(EXERCISE INSTRUCTIONS):
Look below for the lines from the one with "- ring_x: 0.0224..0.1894" to the one with "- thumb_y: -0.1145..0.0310", and copy exactly those lines, both ends included.
────────────────────
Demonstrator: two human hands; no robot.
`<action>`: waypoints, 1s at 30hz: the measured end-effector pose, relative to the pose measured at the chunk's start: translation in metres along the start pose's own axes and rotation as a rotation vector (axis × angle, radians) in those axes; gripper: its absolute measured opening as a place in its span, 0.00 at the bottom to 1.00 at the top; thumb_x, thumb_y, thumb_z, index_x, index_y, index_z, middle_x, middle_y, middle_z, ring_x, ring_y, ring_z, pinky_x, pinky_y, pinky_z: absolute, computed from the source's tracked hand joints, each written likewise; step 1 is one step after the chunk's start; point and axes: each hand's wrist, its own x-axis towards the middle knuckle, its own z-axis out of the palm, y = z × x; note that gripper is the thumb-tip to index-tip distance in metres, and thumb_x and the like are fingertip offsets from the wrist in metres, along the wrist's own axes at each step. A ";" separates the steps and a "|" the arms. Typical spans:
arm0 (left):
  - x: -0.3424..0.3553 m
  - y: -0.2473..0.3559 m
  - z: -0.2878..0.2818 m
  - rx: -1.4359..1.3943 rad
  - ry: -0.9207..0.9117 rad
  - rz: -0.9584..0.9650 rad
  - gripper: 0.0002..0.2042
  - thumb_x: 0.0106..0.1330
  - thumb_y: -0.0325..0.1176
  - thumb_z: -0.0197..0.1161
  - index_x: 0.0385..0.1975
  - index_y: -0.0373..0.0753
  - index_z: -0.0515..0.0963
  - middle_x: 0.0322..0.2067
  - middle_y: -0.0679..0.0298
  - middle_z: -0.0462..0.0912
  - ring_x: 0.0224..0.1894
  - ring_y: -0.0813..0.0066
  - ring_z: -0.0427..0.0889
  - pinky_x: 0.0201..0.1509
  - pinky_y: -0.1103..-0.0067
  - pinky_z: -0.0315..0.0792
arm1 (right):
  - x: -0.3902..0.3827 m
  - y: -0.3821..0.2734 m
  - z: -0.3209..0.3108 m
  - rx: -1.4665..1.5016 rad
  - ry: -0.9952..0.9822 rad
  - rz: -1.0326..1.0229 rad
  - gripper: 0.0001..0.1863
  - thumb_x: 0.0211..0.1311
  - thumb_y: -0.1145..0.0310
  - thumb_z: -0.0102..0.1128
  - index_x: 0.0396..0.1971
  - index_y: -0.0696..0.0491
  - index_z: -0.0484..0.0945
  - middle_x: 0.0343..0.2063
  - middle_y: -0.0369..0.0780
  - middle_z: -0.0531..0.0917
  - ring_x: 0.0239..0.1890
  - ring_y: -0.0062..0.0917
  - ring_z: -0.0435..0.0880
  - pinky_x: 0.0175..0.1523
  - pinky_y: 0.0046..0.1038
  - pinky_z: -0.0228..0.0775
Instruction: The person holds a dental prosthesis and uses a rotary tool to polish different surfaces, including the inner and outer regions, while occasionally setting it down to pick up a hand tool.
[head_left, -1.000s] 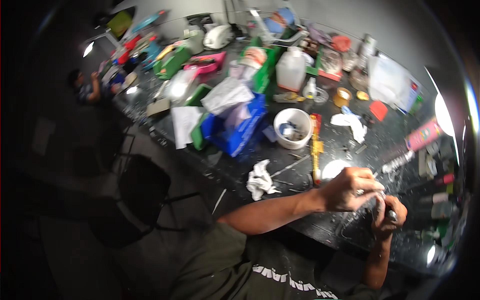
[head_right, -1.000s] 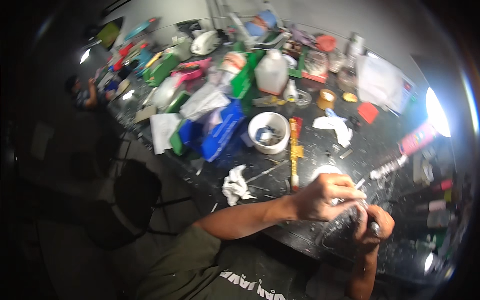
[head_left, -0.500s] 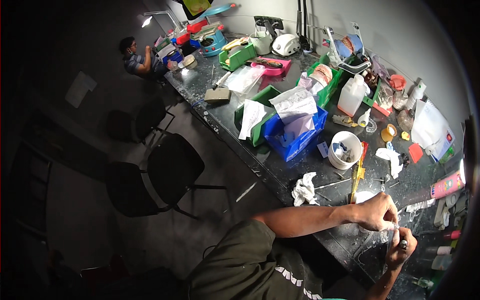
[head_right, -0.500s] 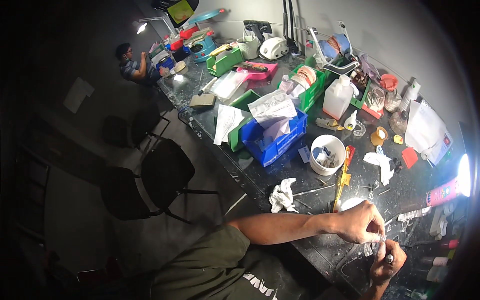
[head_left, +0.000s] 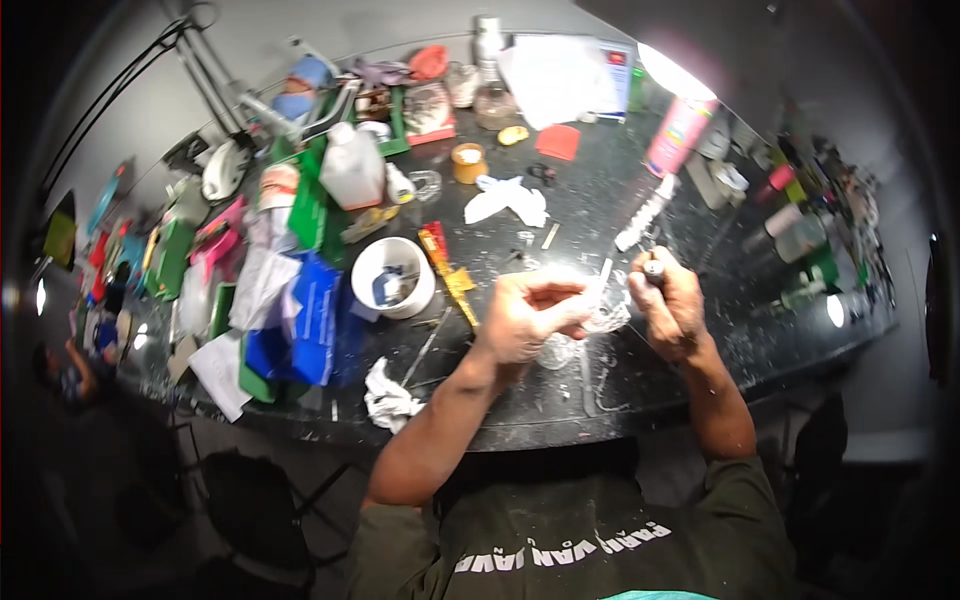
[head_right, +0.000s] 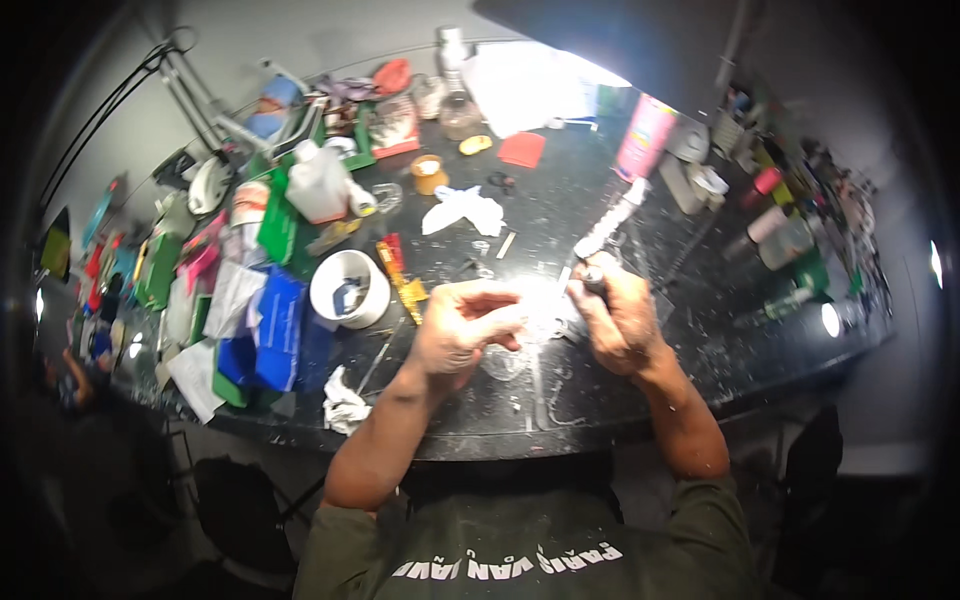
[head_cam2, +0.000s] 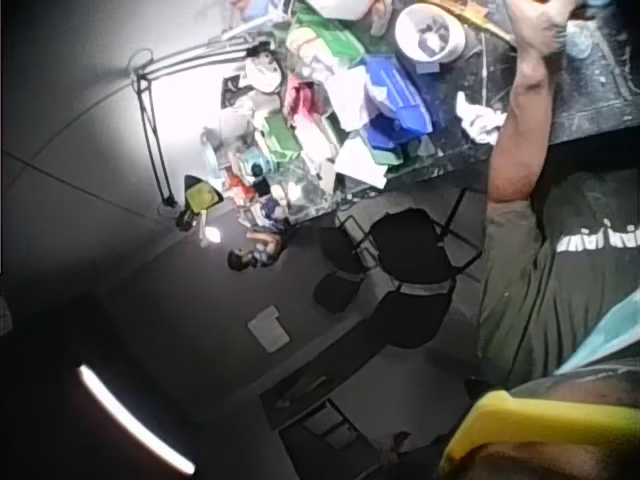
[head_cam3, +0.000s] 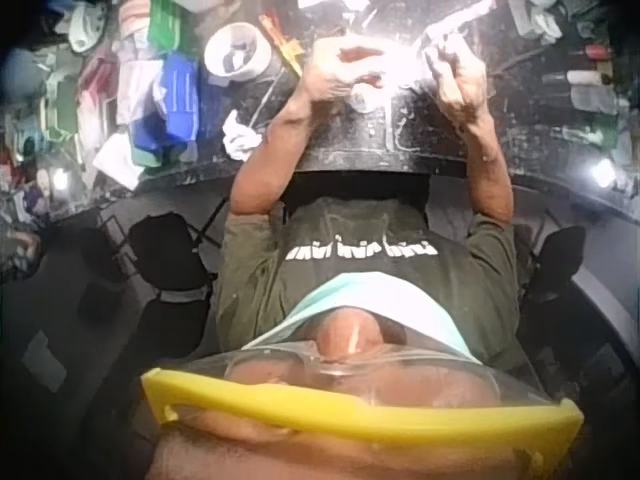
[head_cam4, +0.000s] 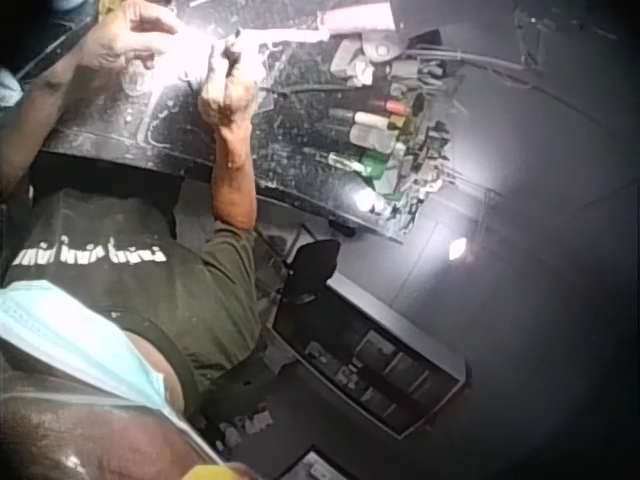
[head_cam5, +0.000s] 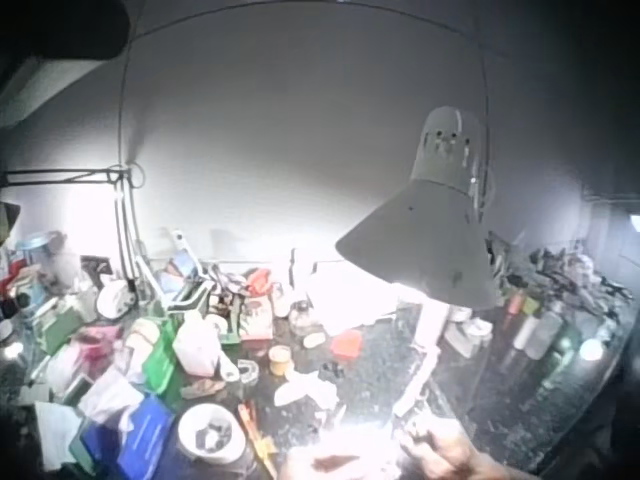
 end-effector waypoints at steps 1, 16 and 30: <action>0.001 0.000 0.004 -0.030 -0.035 -0.010 0.11 0.60 0.24 0.69 0.42 0.29 0.82 0.33 0.56 0.85 0.32 0.74 0.85 0.33 0.80 0.80 | -0.002 -0.001 -0.006 -0.029 -0.035 -0.008 0.06 0.64 0.75 0.54 0.26 0.58 0.71 0.19 0.35 0.70 0.22 0.18 0.66 0.28 0.24 0.61; -0.013 -0.004 0.010 -0.257 -0.285 -0.132 0.08 0.58 0.20 0.68 0.38 0.28 0.84 0.33 0.53 0.86 0.34 0.72 0.85 0.34 0.80 0.80 | -0.008 0.010 -0.008 -0.145 -0.263 -0.254 0.31 0.47 0.41 0.72 0.17 0.55 0.69 0.11 0.37 0.66 0.13 0.24 0.67 0.20 0.28 0.58; -0.010 -0.001 0.005 -0.073 -0.338 0.044 0.10 0.53 0.16 0.71 0.35 0.31 0.86 0.32 0.57 0.84 0.29 0.77 0.83 0.31 0.83 0.76 | -0.009 0.005 -0.007 -0.108 -0.328 -0.283 0.32 0.47 0.40 0.73 0.17 0.55 0.70 0.12 0.39 0.69 0.13 0.27 0.70 0.20 0.29 0.60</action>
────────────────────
(ANSWER SECTION):
  - ring_x: 0.0224..0.1894
  - ring_y: -0.0813..0.0066
  - ring_z: -0.0427..0.0889
  - pinky_x: 0.0201..0.1509
  - pinky_y: -0.1103..-0.0067
  - pinky_z: -0.0315..0.0792
arm1 (right):
  - x: -0.3902..0.3827 m
  - y: -0.3821..0.2734 m
  - z: -0.3209..0.3108 m
  - rx: -1.4665..1.5016 rad
  - ry: -0.9952..0.9822 rad
  - rz: -1.0326..1.0229 rad
  - gripper: 0.0001..0.1863
  - thumb_x: 0.0211..0.1311
  - thumb_y: -0.1145..0.0310

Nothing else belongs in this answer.